Even the idea that GDP could reach pre-pandemic levels within three to five years is nonetheless an “educated guess”, according to the report itself.

In support of this prognosis, the report quotes a series of surveys carried out by Focus Economics, highlighting that economists from 75 different institutions worldwide foresee a longer global recession due to the pandemic.

According to an April 15 survey, 20 per cent of the economists polled said that there will be a V-shaped recession, with 65 per cent predicted a U-shape. This compares with 28 per cent who polled V-shape and 58 per cent U-Shape just two weeks earlier.

To further support this conclusion, International Monetary Fund chief Kristalina Georgieva said on April 9 that the Covid-19 situation would turn global economic growth sharply negative and only a partial recovery would come during 2021.
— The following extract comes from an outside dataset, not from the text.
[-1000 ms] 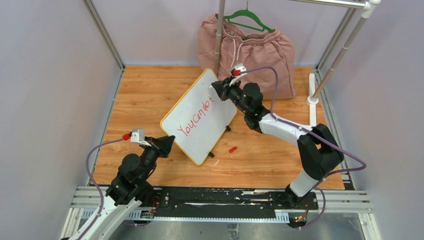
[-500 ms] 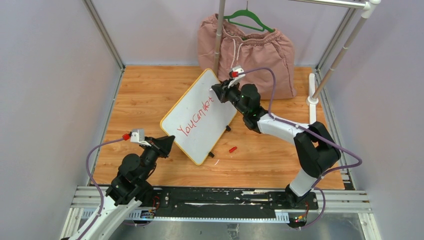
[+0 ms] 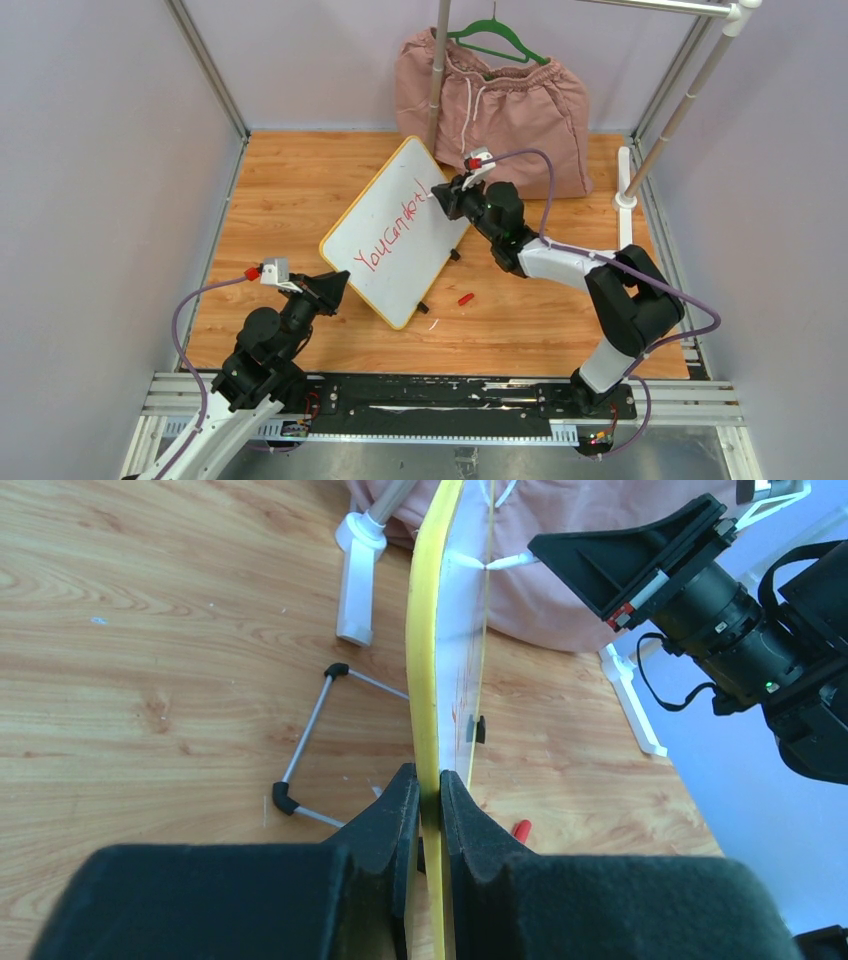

Georgieva has suggested that hundreds of billions of dollars of foreign aid will be required to aid emerging markets and developing countries worst affected by the crisis, revealing that 170 of the 189 IMF member nations would see negative per capita income growth this year.

Shockingly, just three months ago, 160 of the 189 IMF nations were expected to yield positive per capita income growth during 2020, meaning the Covid-19 situation has completely turned the situation on its head.

Elsewhere, the more resilient Eurozone nations such as Germany are likely to have their hands full absorbing the economic shock inflicted on the southern countries.

The macro-factor of oil prices is also brought up in the report. Oil prices have fallen since OPEC agreed to slash global production, with US oil prices slipping into negative numbers earlier in April. Sustained low oil prices will have a significant knock-on effect on the Middle Eastern economies, while the US is also likely to slip into recession itself, which will further exacerbate the adverse impact on the global economy.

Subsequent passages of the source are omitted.